Quote:
Quote:
Quote:
save you money and stick with the standard needle you won't see any noticeable difference without a decent exhaust, carb and ignition set up.
Not true. My 1500 had a head skim/little bit of porting, fast road cam but std dizzy/carbs/exhaust and made 91BHP which I reckon is MUCH better than the std engines which "may" have been 75bhp on a really good day, more likely 70 if lucky (from previous experiences of testing engines on rolling roads std engines never make the power claimed by manufacturers). That is a minimum of 20% increase, but in all likelyhood nearer 30%. Pretty noticeable I would say.
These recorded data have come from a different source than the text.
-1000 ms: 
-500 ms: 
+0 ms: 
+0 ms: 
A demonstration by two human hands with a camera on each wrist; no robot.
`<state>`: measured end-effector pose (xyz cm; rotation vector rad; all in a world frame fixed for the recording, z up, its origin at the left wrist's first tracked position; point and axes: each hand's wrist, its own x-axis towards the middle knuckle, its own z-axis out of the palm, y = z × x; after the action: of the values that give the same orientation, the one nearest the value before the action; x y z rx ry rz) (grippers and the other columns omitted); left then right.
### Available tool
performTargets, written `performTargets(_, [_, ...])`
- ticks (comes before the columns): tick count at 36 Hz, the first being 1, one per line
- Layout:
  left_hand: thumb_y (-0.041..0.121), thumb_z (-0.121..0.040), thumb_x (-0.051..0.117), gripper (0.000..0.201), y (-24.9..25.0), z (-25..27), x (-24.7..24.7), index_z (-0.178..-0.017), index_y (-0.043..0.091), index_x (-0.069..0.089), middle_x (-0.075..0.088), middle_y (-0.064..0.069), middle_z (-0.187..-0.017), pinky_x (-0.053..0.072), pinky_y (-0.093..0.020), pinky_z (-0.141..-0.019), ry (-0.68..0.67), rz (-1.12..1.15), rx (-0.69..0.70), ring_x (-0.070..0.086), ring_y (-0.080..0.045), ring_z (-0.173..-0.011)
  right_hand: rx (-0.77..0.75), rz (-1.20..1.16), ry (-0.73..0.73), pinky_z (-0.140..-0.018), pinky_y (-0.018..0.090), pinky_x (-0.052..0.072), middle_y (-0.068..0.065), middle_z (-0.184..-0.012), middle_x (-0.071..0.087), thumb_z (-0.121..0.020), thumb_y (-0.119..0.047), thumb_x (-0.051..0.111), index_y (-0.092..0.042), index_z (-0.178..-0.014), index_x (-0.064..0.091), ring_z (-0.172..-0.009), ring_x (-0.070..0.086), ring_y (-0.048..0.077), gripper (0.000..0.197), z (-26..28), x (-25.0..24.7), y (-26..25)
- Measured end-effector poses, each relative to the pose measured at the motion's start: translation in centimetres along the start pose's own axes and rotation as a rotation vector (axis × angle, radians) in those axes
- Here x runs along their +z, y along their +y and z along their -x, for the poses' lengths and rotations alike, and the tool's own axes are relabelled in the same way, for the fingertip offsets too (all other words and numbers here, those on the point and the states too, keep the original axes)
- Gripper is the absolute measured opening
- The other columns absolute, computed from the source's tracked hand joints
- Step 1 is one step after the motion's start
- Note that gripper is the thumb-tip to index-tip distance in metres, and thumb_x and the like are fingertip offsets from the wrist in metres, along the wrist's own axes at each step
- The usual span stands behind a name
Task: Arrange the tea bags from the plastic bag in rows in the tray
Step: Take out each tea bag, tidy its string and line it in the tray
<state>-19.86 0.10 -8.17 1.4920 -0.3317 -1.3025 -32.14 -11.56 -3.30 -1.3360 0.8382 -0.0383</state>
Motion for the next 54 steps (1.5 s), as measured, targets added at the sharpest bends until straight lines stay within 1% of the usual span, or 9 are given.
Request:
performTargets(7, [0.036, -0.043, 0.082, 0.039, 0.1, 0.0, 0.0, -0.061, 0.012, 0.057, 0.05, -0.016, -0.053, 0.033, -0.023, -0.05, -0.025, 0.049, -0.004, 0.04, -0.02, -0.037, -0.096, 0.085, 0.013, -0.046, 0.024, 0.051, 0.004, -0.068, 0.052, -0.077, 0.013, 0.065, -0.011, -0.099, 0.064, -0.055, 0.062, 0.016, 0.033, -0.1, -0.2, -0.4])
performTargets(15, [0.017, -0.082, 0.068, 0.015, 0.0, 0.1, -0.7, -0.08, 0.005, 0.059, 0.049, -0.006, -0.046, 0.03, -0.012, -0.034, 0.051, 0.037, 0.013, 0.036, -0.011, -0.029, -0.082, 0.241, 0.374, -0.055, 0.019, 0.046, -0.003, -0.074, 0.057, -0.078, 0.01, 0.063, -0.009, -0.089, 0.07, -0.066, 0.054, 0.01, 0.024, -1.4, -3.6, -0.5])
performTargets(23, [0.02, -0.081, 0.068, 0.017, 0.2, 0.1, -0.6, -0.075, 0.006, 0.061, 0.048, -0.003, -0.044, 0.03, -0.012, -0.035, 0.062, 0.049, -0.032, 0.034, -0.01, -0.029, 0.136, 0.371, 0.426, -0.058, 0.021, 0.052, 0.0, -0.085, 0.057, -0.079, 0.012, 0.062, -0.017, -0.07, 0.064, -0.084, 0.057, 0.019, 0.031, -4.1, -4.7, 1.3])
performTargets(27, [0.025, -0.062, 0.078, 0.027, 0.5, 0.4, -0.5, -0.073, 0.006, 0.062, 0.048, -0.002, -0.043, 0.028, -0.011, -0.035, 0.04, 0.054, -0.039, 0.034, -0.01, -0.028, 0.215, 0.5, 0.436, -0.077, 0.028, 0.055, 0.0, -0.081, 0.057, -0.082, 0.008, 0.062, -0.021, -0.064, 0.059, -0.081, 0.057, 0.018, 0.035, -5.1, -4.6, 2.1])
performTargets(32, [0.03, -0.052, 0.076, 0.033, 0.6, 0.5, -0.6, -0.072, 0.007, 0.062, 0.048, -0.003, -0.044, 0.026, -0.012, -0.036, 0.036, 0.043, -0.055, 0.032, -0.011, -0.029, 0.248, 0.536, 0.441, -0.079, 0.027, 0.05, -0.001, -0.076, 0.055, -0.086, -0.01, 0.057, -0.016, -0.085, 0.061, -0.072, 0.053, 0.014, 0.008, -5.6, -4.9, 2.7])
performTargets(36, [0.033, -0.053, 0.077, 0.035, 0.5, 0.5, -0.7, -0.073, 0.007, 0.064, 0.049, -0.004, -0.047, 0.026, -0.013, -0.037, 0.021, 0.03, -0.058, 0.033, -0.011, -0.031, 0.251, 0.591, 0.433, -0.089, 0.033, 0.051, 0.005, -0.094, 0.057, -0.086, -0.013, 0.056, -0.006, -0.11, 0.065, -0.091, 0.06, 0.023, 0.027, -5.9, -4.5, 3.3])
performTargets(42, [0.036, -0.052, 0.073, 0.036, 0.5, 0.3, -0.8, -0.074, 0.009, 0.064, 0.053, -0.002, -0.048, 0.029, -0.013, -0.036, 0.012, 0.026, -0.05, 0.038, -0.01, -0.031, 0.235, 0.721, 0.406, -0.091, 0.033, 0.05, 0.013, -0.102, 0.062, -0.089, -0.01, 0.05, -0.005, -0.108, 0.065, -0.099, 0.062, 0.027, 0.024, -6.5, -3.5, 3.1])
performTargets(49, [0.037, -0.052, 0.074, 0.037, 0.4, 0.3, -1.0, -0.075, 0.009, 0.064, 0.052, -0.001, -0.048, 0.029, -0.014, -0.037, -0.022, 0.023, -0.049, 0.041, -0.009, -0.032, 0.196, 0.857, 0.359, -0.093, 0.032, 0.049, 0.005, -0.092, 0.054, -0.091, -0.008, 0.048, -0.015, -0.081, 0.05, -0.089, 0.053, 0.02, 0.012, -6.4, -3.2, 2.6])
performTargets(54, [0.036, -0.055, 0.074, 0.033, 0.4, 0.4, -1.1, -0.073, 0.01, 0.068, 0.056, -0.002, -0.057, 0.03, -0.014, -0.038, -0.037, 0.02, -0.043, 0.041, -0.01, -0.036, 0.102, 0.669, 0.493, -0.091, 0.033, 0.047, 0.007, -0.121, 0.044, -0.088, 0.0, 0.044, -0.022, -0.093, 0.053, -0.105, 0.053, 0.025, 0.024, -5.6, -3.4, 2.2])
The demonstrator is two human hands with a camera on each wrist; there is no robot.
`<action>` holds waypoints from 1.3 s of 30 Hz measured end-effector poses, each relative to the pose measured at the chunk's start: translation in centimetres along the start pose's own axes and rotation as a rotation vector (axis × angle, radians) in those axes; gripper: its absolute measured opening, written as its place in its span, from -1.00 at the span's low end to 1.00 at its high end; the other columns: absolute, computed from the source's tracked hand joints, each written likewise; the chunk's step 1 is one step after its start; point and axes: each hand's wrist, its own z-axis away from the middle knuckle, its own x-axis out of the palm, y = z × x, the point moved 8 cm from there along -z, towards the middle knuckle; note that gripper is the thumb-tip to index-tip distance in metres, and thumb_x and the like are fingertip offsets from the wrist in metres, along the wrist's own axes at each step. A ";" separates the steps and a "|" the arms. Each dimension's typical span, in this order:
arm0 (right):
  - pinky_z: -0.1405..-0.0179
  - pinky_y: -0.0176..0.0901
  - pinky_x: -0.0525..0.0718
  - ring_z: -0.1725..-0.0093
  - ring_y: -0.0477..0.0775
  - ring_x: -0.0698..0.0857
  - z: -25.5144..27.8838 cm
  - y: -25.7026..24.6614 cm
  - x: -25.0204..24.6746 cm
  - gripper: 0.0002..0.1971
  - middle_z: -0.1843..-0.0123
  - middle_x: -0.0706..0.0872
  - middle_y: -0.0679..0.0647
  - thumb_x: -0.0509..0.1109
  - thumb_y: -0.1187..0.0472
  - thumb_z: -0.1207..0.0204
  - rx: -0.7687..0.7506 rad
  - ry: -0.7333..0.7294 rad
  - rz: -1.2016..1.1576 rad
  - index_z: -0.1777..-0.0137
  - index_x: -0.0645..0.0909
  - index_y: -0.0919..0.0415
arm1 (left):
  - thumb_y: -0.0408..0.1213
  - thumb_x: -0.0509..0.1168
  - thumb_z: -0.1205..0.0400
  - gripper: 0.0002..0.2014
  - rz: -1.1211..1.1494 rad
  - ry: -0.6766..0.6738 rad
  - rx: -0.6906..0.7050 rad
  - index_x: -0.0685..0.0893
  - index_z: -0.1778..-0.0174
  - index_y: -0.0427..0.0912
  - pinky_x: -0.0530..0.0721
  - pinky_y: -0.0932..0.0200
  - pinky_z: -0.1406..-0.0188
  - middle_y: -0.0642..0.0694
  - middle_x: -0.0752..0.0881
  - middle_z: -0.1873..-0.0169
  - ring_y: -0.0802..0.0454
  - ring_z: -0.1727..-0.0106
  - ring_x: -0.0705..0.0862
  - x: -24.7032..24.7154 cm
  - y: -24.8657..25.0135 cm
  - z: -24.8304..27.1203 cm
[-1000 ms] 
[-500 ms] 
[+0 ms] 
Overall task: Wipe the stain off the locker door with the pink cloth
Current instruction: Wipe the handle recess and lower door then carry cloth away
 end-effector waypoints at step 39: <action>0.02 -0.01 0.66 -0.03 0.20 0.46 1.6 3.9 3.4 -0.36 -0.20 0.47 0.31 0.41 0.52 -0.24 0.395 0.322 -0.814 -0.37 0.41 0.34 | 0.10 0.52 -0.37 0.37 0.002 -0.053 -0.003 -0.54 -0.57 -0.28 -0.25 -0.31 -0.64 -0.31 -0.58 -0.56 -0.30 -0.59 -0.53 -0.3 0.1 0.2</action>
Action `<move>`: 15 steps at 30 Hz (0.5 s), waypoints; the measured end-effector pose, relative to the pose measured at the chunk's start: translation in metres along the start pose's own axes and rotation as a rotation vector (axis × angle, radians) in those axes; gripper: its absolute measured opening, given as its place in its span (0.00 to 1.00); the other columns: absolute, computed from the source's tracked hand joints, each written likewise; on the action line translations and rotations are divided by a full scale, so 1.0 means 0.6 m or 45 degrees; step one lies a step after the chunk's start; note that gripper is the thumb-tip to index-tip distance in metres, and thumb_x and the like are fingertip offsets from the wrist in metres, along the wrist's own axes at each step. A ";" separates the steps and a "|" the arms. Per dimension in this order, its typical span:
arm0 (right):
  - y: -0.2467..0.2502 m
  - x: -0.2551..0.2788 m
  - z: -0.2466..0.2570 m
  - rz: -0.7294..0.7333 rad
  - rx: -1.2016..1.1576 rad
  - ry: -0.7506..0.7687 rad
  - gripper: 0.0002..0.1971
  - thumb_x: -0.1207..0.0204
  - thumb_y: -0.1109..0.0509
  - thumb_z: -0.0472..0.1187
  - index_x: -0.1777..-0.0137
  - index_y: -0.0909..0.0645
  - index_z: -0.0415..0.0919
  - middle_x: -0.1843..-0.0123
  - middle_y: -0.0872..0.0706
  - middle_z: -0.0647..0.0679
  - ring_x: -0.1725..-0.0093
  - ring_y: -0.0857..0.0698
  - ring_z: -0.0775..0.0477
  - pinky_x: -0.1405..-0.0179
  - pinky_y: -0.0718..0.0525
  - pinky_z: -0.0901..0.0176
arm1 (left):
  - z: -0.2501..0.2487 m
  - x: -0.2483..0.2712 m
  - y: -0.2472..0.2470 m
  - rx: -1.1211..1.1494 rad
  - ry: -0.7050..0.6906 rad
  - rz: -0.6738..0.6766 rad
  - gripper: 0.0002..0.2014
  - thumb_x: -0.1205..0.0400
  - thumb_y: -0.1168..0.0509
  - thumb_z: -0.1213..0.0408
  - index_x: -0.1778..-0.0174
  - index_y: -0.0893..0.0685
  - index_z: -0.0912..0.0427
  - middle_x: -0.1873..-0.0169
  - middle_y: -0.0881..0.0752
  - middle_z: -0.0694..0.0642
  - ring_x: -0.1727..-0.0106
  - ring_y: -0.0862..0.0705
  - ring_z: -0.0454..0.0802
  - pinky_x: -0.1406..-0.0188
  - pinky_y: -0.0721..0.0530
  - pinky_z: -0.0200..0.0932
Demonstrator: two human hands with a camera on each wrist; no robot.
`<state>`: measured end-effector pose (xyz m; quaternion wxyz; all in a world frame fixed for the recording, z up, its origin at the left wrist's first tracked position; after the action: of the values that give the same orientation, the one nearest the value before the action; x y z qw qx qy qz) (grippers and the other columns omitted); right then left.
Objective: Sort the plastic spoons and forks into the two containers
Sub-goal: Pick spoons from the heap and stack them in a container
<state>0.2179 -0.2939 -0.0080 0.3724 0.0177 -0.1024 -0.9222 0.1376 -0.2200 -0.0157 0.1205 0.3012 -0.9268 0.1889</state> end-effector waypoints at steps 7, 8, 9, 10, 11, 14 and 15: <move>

The operator reprofiled the needles, something he had been doing for over 40 years for all sorts of cars, but mainly racing Minis (but a few E types and other such cars, some used at FoS and similar european race events). Sadly I think he may have retired now.
Anyway, the best solution is to find a rolling road operator who knows SU's (so mini/mg/triumphs etc)
Std needle for an early 1300 is ADM. This may help? Or give somebody like canley classics or Burlen
http://www.teglerizer.com/cgi-bin/needle090db.cgi
http://www.teglerizer.com/suneedledb/09 ... tjava2.htm
so a similar needle but more profile/richer at the top end could be ADL (but that is just by looking at a needle that is richer , so doubtful it would be correct!) OR you could just take the dashpot/piston assembly out, take a fine file and take a flat off the needle from about 1/2 way down. And then drive it, see if better, try again etc. Would be much easier with a wideband AFR gauge!
A shame the old minty lamb needle comparison site is still not working.....
To be fair the OP has a 1300, not a 1500. Doesn't the 1500 have a better flowing stock exhaust manifold than the 1300?
I am also interested where in the rev range that extra power came in? Not much use if it is at higher revs with a 1500, unless the engine is modified so the bottom end can survive.
my point is that the engine had the std carbs, manifolds and exhaust. The only changes (apart from a bit of balancing) was the head and cam. And 20-30% increase in power.
The power range was mid to top, I tried 9honest!) to keep it to sub 5500rpm, and the car was being used for PCT's, autotests, autosolos, 12 car rallies, targa rallies and trackdays. I remember one day being late for an autosolo, we were 4 up, and cruising at 100mph (satnav) on teh motorway. It was a 4.11 diff, with OD box.
It was a trackday at goodwood that did the crank eventually, 100+mph along the pit straight and a big end had enough. That was probably 5k of a very hard time. A couple of cranks later (one caused by a oil filter blowing off, crap repro stuff) the Kent cam was largely missing a lobe, and a couple of others were leaving. That is when I gave up on the OHV engines.
To be fair, there are very few people who give their cars such a hard time. If I were to do a 1500 again, I would use a TR5 profile cam, meant for more moderate RPM. But for similar money I have double the power and bombproof in my spitfire thesedays. And the TR7 lump now in the toledo is pretty resilient, but doesn't see the competitive stuff. Still has a hard life though, just not as many miles.